Educar para el heroísmo es educar para la santidad en sentido cristiano.  Y educar para la santidad significa procurar que el educando logre los hábitos perfectos, de acuerdo al ejemplar supremo de perfección: Cristo Jesús.  Esto equivale a decir que se ha de vivir de acuerdo al Evangelio, de acuerdo al Sermón de la montaña.  Sí, vivir de acuerdo a la fe.

Tarea ardua, ciertamente, porque la juventud es terreno apto pero difícil para la santidad.  Un gran filósofo, profundo conocedor del hombre y de la juventud, escribió de ella: “Nuestra juventud prefiere ahora el lujo y la molicie, Tiene modales chabacanos y desprecio la autoridad, Ha perdido el respeto por los mayores, prefiere parlotear, divertirse, antes que dedicarse al honrado esfuerzo del trabajo.  Los jóvenes de ahora contradicen a sus padres, comen sin urbanidad, y tiranizan a sus profesores.”

. ¿De quién son estas palabras?¿De algún autor famoso contemporáneo?  Nada de eso.  Son palabras de Sócrates en el siglo V antes de Cristo.

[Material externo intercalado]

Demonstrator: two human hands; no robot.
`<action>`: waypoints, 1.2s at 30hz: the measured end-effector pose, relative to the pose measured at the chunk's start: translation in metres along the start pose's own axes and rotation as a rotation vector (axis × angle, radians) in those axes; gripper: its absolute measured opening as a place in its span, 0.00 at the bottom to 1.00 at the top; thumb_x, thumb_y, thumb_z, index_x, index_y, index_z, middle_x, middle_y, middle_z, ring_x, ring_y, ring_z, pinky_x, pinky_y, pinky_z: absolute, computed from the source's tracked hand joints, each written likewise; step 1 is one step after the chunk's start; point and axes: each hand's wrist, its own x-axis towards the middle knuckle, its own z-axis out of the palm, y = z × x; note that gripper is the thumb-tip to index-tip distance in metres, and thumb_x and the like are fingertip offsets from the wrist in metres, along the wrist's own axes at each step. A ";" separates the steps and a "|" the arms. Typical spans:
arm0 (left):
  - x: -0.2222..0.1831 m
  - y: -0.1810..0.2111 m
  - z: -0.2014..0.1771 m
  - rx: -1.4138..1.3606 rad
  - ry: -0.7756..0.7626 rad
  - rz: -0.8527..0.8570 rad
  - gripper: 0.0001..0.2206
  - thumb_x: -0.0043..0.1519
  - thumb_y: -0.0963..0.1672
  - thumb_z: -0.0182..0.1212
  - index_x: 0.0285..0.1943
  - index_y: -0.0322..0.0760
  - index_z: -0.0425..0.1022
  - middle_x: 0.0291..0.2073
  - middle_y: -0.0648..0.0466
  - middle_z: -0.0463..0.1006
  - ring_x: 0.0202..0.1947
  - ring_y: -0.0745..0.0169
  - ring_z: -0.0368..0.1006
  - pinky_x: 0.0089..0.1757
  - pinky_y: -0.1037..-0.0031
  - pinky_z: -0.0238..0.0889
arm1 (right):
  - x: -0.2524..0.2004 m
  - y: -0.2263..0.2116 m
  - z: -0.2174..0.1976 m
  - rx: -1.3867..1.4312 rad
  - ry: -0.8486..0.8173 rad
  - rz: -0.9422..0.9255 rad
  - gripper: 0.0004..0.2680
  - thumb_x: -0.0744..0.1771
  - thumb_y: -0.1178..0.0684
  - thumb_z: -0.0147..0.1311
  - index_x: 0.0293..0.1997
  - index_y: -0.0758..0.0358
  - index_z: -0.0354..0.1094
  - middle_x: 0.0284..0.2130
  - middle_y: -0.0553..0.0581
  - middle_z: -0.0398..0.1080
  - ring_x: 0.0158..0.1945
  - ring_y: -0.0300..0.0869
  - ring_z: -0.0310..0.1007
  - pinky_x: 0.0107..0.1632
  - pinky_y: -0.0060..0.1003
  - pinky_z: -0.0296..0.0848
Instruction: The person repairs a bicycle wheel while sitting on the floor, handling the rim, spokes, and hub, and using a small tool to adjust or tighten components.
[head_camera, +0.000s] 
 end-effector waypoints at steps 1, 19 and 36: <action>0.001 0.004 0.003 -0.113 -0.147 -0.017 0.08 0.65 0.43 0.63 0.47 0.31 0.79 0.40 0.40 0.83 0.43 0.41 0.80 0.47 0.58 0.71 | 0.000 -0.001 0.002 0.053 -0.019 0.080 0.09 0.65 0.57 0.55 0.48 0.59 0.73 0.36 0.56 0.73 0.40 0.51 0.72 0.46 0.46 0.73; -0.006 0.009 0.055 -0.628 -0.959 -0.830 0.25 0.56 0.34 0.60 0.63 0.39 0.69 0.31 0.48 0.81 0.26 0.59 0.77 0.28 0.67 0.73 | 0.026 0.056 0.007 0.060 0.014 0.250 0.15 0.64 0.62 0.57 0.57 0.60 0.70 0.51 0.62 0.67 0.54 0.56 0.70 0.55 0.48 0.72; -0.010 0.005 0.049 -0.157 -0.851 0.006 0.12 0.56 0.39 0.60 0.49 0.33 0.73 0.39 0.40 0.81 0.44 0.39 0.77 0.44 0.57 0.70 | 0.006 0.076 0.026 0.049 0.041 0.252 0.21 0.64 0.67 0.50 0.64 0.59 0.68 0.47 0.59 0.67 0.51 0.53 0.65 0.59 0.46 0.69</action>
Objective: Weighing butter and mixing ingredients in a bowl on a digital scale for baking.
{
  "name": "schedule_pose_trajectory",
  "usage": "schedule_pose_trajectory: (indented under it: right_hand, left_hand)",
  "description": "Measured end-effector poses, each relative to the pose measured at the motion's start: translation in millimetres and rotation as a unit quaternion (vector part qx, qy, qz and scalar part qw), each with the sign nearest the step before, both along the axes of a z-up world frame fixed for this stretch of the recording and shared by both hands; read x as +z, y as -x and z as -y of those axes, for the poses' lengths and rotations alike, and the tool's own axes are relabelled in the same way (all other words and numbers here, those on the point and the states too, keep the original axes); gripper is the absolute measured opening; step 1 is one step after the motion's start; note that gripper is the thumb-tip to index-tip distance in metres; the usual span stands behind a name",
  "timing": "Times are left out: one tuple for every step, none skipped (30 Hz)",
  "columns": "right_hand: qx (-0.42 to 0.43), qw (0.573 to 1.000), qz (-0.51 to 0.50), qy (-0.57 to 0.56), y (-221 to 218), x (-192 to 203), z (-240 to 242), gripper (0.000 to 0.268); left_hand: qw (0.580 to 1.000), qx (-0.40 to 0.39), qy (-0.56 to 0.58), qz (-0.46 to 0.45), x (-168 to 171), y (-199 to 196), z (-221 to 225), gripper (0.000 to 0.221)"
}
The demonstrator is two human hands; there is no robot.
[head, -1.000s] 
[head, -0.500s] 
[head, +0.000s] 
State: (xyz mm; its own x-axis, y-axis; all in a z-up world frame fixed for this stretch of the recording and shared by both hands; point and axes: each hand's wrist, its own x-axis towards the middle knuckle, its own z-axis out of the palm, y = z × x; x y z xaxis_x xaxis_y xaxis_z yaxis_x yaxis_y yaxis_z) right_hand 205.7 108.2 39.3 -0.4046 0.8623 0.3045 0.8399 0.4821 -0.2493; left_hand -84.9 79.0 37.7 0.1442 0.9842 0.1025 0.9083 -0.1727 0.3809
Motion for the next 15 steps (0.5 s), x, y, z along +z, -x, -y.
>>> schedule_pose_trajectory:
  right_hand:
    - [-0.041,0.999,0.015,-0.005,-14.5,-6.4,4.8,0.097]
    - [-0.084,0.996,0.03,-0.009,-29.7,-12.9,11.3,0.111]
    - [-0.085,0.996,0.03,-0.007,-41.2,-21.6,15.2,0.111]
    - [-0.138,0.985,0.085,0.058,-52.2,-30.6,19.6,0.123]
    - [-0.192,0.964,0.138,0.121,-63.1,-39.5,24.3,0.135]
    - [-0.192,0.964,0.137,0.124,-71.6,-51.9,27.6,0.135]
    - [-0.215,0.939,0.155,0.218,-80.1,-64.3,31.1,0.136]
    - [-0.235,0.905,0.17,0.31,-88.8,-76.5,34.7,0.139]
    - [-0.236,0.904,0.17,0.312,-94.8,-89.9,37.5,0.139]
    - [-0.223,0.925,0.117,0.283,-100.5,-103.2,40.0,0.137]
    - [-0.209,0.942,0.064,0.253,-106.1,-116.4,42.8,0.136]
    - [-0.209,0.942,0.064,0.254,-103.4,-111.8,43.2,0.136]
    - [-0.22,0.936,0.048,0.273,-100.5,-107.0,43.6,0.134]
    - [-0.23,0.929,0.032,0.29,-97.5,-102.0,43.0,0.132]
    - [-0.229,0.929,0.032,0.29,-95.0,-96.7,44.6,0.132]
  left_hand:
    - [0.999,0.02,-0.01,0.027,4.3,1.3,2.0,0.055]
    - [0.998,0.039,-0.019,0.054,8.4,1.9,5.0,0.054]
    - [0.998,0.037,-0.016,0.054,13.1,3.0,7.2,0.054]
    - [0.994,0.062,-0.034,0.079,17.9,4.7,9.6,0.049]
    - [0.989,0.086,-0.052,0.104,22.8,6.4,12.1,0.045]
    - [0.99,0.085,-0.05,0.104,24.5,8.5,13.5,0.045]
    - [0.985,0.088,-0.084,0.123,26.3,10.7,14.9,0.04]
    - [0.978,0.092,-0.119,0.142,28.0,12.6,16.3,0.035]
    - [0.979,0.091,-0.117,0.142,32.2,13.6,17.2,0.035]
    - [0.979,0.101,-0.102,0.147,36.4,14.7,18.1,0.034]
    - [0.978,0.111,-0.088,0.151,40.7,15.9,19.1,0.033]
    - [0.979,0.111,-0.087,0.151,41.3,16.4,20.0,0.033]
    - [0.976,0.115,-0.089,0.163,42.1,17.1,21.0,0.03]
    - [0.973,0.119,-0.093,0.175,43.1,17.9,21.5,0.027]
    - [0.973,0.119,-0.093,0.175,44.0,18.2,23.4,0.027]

En la juventud actual hay algo que siempre es antiguo y que no se diferencia en nada de lo del joven de hace 2400 años, aunque el mundo juvenil vaya expresando esa realidad perenne de un modo totalmente nuevo en cada época.

Pero a ese joven así descrito hay que santificarlo. Todo es posible con la gracia divina; y el ejemplo de jóvenes santos de todos las épocas demuestra que la santidad no está agotada, ni se puede agotar por razones circunstanciales.